O ‘fio’ da Terra
Outro dia, ao rever a belíssima reportagem que o Globo Rural fez sobre o maior repórter de todos os tempos, José Hamilton Ribeiro, me ocorreu que o experiente jornalista afirmou, certa vez, que a profissão de repórter é a melhor do mundo.
Sou repórter desde os meus 16 anos e estou prestes a completar 43. Numa rápida conta, posso dizer que lá se vão 27 anos nesta lida. Ainda não posso responder se é a melhor profissão do mundo, contudo, para mim, é a que mais permitiu realizar e ajudar as pessoas. Também assegurou a mim manter viva a chama de uma esperança, esperança por dias melhores.
Certos dias melhores consegui observar após as minhas reportagens e um deles – sempre revivo esta história verídica – foi quando da reportagem que elaborei para a Folha de S. Paulo sobre a vocação econômica de Marília no campo da tecnologia da informação. A matéria especial saiu bem no dia em que o então governador do Estado de São Paulo visitava a cidade e, a partir dessa repercussão, o movimento para transformar a cidade num dos parques tecnológicos do Estado de São Paulo ganhou força.
Na véspera desta matéria, lembro que fui barrado na porta de uma empresa de TI que não permitiu que eu fizesse a foto do seu ambiente corporativo. Muito educado e calmo, disse para o responsável da companhia: “você acaba de perder a chance de ver a foto da sua empresa num dos maiores jornais de circulação nacional do Brasil.”
Dentro do carro – e segurando a máquina fotográfica que o Cristiano Gonçalves, diretor do semanário Jornal Cidade, de Marília, havia me emprestado -, lembrei do fotógrafo e também jornalista Ivan Evangelista Júnior.
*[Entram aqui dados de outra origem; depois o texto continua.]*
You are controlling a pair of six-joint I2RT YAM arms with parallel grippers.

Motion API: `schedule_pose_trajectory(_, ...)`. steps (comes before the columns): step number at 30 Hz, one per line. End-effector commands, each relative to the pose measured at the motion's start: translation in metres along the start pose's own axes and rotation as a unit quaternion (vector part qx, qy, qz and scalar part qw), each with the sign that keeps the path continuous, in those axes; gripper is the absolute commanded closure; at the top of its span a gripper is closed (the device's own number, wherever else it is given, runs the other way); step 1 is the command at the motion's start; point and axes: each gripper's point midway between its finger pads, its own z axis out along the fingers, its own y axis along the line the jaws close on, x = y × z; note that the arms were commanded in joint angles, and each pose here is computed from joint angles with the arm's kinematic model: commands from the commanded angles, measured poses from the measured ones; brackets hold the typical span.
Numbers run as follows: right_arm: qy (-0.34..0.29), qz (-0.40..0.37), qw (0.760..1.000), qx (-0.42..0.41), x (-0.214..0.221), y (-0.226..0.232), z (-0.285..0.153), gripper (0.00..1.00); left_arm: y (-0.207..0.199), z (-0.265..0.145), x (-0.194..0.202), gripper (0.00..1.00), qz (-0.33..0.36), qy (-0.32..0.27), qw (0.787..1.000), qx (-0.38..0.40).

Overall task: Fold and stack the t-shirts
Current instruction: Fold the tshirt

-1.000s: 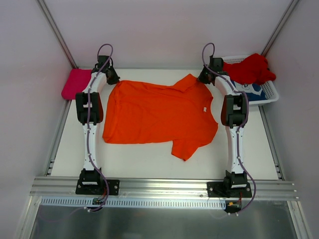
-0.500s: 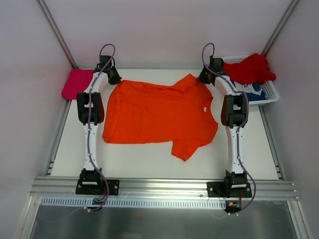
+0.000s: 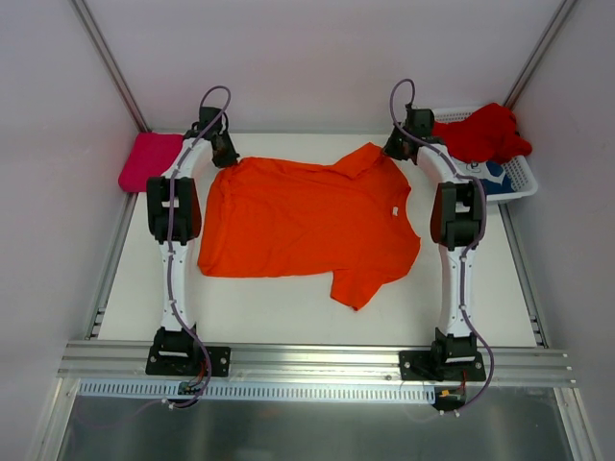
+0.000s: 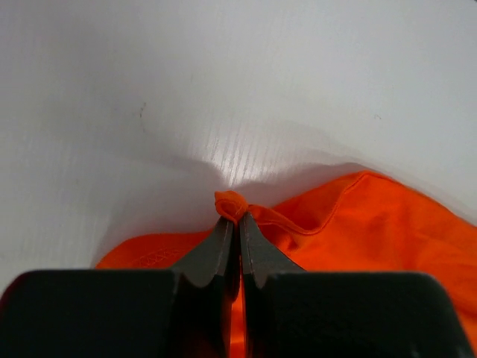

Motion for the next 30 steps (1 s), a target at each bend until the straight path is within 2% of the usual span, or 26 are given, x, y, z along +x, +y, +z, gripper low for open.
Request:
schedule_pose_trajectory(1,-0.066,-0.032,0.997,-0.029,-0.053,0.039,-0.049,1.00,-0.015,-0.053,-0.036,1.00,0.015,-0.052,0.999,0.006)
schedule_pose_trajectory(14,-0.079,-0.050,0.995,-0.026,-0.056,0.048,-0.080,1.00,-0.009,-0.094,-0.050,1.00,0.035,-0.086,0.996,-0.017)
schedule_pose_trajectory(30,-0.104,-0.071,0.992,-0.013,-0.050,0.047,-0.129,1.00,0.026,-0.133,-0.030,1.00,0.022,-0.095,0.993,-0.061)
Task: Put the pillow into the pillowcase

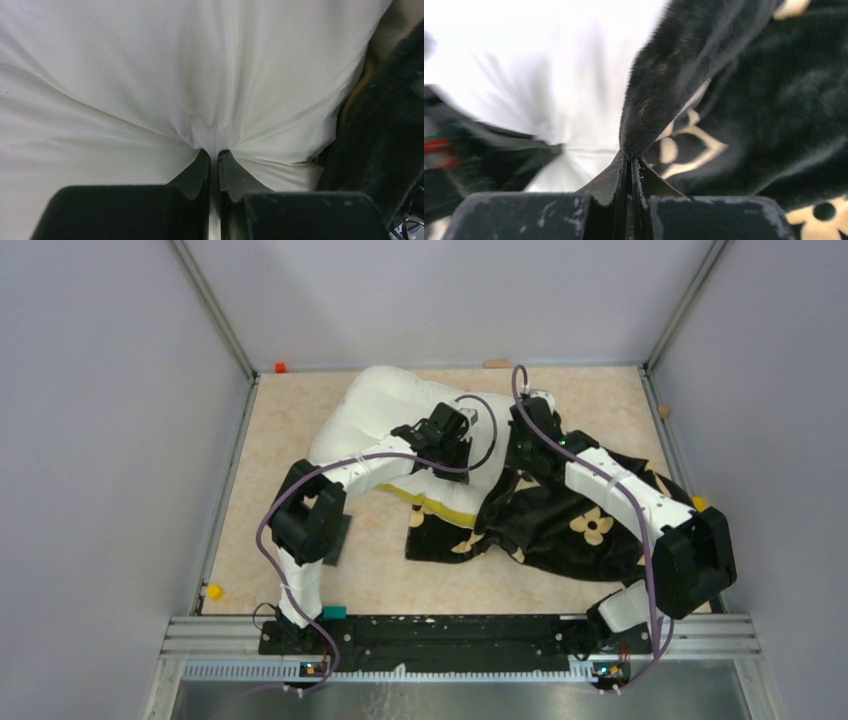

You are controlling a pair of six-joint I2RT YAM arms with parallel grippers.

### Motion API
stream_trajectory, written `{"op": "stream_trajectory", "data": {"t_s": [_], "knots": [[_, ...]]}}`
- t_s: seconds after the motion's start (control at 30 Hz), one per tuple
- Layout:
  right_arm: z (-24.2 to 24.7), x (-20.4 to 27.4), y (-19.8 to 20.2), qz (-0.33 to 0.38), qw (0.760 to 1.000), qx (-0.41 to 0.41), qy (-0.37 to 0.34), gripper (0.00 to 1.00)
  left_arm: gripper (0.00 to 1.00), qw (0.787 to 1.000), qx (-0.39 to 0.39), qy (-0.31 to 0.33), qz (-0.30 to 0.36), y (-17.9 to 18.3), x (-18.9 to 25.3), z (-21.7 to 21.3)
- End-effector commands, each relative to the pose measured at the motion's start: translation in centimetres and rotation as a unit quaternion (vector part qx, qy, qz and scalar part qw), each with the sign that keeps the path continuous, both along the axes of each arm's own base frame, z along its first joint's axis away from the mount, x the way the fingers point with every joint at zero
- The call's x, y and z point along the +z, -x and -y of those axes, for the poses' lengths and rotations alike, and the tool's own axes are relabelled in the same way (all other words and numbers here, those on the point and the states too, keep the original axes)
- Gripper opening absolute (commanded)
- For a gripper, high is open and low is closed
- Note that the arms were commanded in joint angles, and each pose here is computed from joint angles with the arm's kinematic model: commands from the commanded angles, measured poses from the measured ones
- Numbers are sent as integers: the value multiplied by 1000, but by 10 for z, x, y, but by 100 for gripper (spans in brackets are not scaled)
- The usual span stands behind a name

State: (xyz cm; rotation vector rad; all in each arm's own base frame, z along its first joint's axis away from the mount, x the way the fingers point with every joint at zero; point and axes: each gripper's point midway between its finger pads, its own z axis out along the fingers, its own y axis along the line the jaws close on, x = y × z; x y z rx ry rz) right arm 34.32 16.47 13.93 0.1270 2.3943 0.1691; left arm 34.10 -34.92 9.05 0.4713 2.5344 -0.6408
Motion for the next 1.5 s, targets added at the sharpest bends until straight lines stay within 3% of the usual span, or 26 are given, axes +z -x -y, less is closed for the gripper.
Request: {"op": "stream_trajectory", "data": {"t_s": [0.0,0.13,0.33,0.6,0.73,0.8,0.9,1.07,1.17,1.3,1.47], "knots": [[-43,95,-9,89,990,58,-92,0,0,999,-28,21,-25,25,-2,16],[-59,118,-9,103,982,80,-135,0,0,998,-31,24,-49,36,-23,24],[-62,50,-11,38,986,71,-147,0,1,999,-13,44,-27,29,1,25],[-30,3,0,3,996,39,-80,0,35,998,43,40,13,11,55,-11],[-19,29,-2,39,997,41,-44,34,48,995,85,44,31,1,76,-51],[-18,48,-5,60,997,43,-23,44,54,993,102,48,37,-4,81,-67],[-19,69,-15,81,996,44,-5,53,68,990,121,55,44,-17,88,-84],[-6,95,-55,110,993,11,37,60,98,986,107,89,94,-61,115,-83],[8,103,-89,114,992,-17,53,61,99,982,102,85,136,-100,129,-70],[20,93,-122,98,991,-40,85,63,99,980,123,51,145,-148,108,-61],[38,57,-148,56,992,-57,97,65,97,985,127,30,111,-163,62,-53]]}}
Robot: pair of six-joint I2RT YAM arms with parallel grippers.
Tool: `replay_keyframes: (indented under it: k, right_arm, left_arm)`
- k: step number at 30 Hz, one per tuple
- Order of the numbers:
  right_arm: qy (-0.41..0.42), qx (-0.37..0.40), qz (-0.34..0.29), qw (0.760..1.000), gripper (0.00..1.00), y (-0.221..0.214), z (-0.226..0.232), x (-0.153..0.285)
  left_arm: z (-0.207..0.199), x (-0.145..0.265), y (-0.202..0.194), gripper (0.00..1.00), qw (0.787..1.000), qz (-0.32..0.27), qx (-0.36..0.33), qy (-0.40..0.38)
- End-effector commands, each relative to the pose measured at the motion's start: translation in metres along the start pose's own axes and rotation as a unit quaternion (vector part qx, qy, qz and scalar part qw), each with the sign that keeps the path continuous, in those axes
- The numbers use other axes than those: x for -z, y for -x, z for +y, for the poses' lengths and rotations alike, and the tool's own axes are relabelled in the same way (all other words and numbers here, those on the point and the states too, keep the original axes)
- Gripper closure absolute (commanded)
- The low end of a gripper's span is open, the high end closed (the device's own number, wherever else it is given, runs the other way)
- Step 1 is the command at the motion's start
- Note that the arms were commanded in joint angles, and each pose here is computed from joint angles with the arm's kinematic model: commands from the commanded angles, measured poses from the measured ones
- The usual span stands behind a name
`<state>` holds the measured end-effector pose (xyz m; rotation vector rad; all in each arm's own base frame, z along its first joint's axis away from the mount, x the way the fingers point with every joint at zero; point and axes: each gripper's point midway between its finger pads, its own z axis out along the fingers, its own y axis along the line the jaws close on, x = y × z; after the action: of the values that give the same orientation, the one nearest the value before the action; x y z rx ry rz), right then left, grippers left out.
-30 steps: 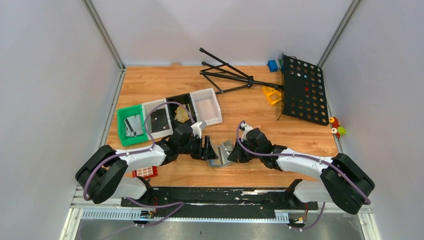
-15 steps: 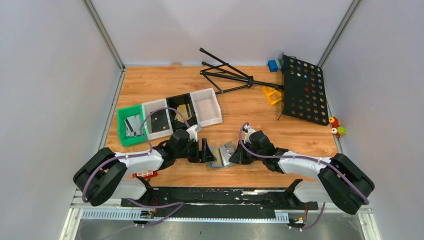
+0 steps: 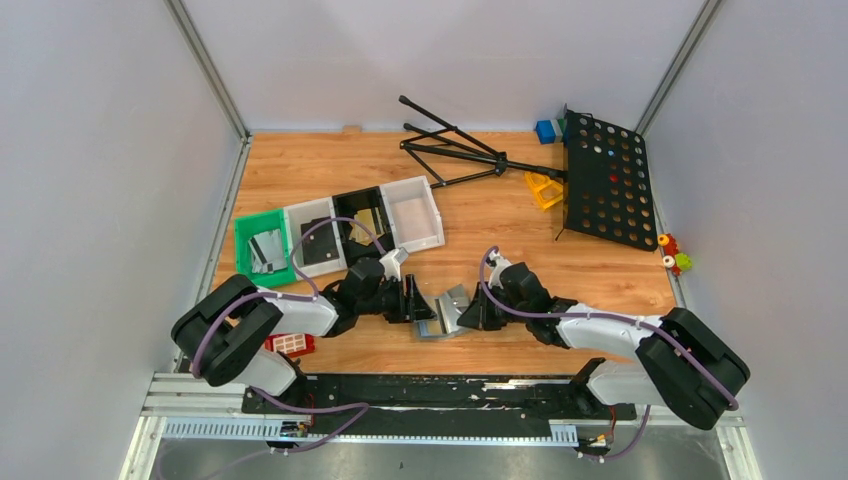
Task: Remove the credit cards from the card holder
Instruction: Remove the credit card from the card holder.
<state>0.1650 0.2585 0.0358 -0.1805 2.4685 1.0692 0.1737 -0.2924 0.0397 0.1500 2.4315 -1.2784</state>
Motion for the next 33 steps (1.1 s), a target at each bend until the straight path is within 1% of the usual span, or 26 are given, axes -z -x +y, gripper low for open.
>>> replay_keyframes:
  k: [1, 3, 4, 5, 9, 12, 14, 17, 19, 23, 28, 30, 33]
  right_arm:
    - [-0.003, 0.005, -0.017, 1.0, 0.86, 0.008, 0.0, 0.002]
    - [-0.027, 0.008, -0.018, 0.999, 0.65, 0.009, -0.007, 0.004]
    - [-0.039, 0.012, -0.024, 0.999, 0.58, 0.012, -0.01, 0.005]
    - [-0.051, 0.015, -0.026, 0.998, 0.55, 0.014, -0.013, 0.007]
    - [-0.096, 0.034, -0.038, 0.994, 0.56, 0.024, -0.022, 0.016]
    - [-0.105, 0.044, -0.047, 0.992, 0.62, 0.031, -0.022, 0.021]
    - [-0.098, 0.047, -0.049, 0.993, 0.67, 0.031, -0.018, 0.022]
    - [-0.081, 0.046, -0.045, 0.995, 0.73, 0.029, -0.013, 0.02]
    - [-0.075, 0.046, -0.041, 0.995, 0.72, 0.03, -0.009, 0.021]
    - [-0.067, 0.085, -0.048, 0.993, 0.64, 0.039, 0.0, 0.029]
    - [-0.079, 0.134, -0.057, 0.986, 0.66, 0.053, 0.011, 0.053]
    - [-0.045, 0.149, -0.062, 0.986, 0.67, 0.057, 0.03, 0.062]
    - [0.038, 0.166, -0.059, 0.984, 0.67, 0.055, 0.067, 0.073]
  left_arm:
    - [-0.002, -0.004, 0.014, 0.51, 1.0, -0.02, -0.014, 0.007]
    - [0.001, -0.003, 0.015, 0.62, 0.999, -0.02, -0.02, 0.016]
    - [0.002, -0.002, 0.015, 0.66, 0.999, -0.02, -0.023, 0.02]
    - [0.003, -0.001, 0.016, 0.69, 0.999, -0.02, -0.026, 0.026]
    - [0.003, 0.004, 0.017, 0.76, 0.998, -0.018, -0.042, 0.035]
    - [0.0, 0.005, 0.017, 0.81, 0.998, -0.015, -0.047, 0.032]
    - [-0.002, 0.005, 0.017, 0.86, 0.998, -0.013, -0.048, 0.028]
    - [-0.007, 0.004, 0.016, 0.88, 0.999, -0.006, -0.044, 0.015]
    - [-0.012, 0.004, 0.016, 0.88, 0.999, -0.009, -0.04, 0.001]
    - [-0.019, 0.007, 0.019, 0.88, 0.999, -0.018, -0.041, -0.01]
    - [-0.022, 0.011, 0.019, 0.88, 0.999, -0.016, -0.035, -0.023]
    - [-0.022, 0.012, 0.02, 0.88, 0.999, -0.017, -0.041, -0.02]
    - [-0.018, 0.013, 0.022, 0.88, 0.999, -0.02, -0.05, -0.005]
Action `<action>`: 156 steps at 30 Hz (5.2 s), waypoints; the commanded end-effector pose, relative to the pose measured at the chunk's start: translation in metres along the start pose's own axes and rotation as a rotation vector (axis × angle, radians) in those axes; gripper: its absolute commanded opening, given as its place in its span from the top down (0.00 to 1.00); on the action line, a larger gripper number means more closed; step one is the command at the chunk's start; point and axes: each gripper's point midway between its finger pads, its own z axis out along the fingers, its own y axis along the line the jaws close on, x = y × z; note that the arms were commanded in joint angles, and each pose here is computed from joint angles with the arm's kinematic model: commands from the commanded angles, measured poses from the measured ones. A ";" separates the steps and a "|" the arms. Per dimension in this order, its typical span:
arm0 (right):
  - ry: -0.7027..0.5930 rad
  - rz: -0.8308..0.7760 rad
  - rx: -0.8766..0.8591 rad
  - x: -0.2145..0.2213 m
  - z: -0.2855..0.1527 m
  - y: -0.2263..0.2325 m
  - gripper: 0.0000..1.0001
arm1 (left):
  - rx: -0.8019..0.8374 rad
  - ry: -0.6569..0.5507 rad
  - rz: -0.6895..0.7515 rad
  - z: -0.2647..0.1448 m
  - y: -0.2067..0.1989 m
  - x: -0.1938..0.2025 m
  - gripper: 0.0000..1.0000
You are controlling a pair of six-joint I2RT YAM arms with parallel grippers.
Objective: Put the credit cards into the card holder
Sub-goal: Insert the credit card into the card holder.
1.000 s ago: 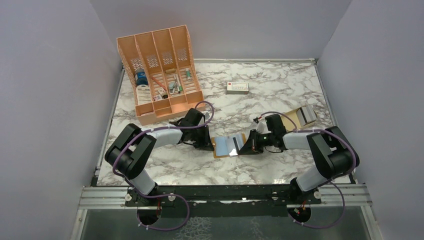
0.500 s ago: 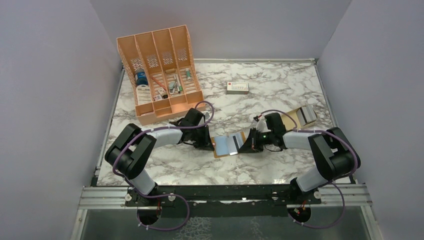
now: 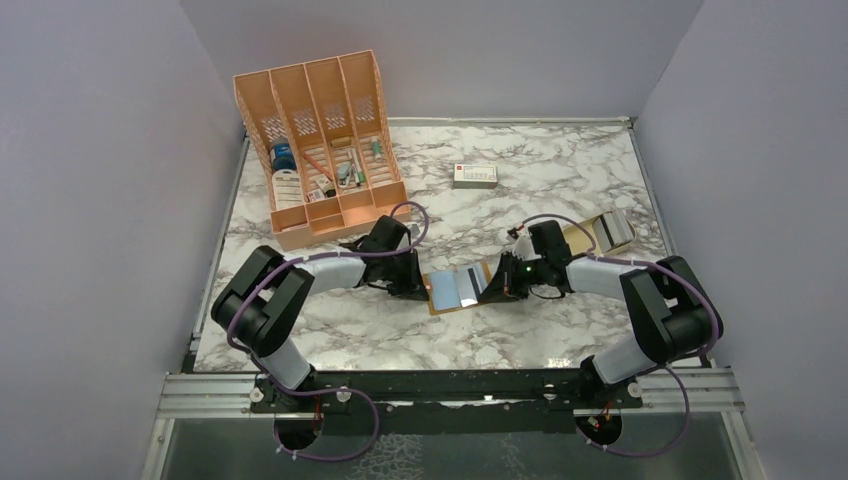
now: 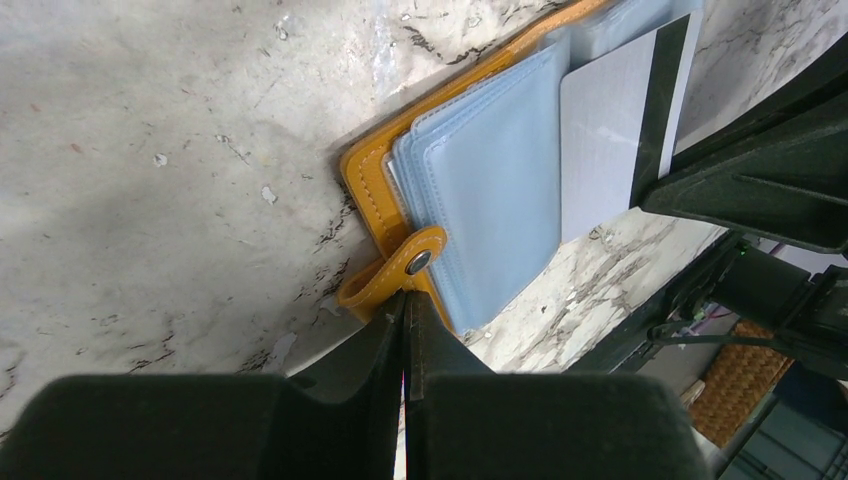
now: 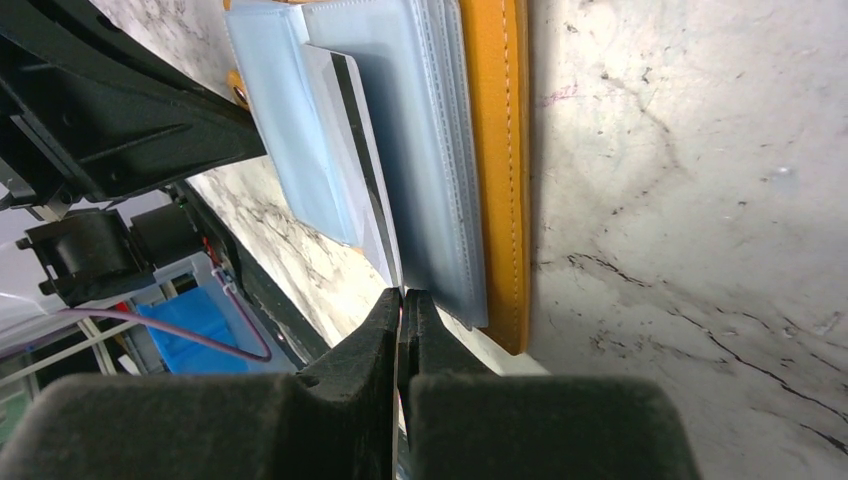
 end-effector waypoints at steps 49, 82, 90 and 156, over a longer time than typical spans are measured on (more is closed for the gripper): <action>0.016 0.046 -0.094 0.005 0.013 0.006 0.99 | 0.014 -0.021 0.002 0.008 -0.007 -0.018 0.92; -0.115 -0.118 0.078 -0.034 -0.008 0.030 0.71 | 0.077 -0.102 0.049 -0.027 -0.047 -0.041 0.90; -0.090 -0.118 0.062 -0.038 0.007 0.027 0.73 | 0.042 -0.081 0.233 -0.021 -0.029 -0.036 0.90; -0.176 -0.125 0.190 -0.054 0.030 0.037 0.72 | 0.030 -0.075 0.039 0.000 -0.021 -0.037 0.59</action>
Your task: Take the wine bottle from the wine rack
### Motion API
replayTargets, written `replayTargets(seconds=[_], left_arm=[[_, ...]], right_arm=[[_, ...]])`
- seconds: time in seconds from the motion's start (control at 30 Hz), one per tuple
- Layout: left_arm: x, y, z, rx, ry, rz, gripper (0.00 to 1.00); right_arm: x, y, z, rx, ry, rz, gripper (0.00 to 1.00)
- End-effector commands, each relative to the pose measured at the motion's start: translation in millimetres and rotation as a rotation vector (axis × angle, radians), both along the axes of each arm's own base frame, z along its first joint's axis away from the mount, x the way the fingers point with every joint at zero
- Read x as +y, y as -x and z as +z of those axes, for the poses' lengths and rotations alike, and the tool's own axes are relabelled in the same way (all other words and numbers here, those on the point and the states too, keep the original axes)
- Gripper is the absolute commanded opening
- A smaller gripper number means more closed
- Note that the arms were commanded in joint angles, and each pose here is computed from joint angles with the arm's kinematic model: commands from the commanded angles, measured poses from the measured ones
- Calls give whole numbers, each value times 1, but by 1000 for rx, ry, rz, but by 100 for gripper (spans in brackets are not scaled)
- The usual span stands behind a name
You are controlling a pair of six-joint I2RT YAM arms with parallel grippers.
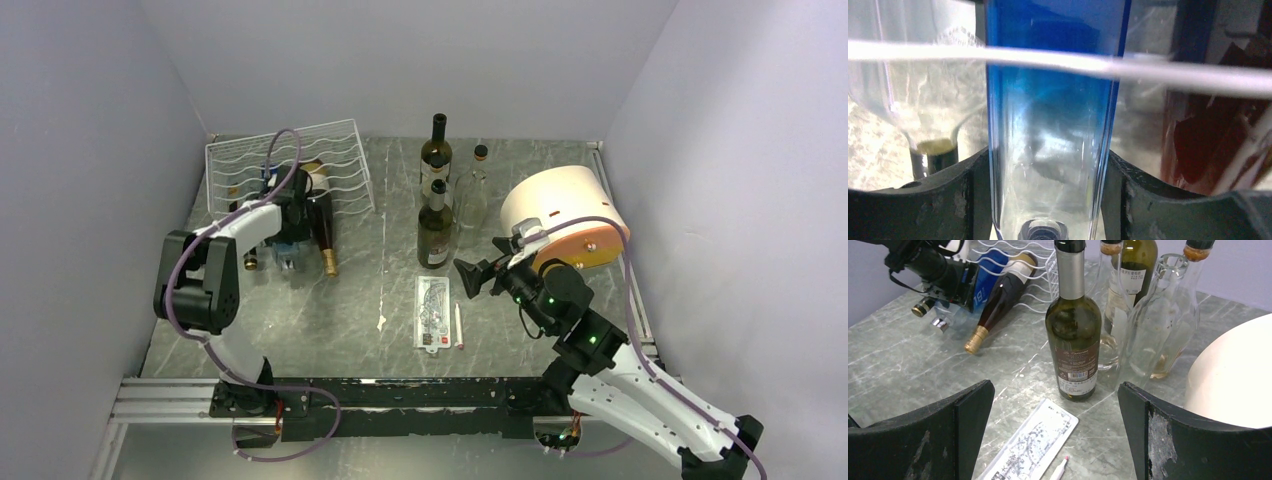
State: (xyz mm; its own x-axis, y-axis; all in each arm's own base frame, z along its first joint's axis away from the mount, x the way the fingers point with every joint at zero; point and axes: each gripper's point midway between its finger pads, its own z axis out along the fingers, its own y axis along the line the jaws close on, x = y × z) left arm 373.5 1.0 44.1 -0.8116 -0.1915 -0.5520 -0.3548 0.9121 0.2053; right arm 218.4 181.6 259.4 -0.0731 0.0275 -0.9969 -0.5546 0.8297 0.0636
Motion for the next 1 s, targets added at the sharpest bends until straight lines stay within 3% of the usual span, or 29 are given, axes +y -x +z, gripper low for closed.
replayTargets(seconds=[0.0, 0.23, 0.53, 0.73, 0.97], left_arm=[[-8, 14, 12, -53, 94, 43, 64], [-31, 61, 30, -86, 277, 45, 63], [-48, 116, 67, -97, 437, 51, 48], [-61, 144, 93, -129, 539, 11, 41], [-72, 170, 111, -117, 608, -46, 28]], right_arm=[[2, -3, 0, -3, 1, -3, 100], [0, -3, 1, -4, 4, -7, 100], [15, -4, -1, -5, 41, 55, 100], [44, 8, -1, -22, 69, 228, 100], [93, 55, 18, -137, 57, 568, 100]])
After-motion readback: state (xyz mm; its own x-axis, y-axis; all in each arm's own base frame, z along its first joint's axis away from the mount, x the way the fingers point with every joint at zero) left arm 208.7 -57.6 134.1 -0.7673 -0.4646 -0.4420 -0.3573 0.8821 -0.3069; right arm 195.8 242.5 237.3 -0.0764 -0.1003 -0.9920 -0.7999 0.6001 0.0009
Liguei para o Ivan, ele tinha no grande acervo que mantém uma imagem magnífica de uma mesa digital desenvolvida em Marília. Dito e feito: a foto saiu no caderno especial que a Folha de S. Paulo vinha preparando sobre experiências exitosas em todo o território do Brasil.
A matéria “Polo de tecnologia cresce em Marília e atrai universitários” pode ser lida no link a seguir: https://www1.folha.uol.com.br/fsp/especial/172896-polo-de-tecnologia-cresce-em-marilia-e-atrai-universitarios.shtml.
Esta é uma fração de que lembro do desdobramento da safra do suor de um jornalista. Existem outras e algumas nem daria para detalhar devido ao sigilo e à ética profissionais. Se pegarmos o lado de ouvinte de um repórter, mas dos repórteres raízes, do tipo que saem a campo para ouvir as pessoas na rua, sem ficar nos “aquários” e “bolhas” de redações refrigeradas em prédios corporativos, posso dizer que nestas quase três décadas de estrada, guardo de memória ótimas narrativas. Vivências que ouvi de gente anônima e famosa.
Numa dessas, o saudoso Pena Branca, cantor caipira, me contou sobre o fã que chegou ao show numa praça de bicicleta e ficou o tempo todo pedindo para que fosse interpretada a música “O ‘fio’ da Terra”. Na verdade, era a belíssima composição de Chico Buarque e Milton Nascimento “O cio da Terra”.
“Era a música que a gente encerrava o show, mas aquele fã ficou insistindo tanto, que eu e o Xavantinho invertemos a ordem e cantamos para ele o ‘fio’ da Terra. Assim que terminamos, ele pegou sua bicicleta e foi embora feliz”.
E aqui pergunto: quantas vezes em nossas vidas uma música não nos salva? Respondo, incontáveis! Sobre a profissão de repórter ser a melhor do mundo, posso dizer o seguinte: ser jornalista pode não ser tão bom assim, mas nestes 27 anos de trabalho perdi a conta de quantas vezes sai da redação e voltei para casa muito feliz como aquele fã do Pena Branca.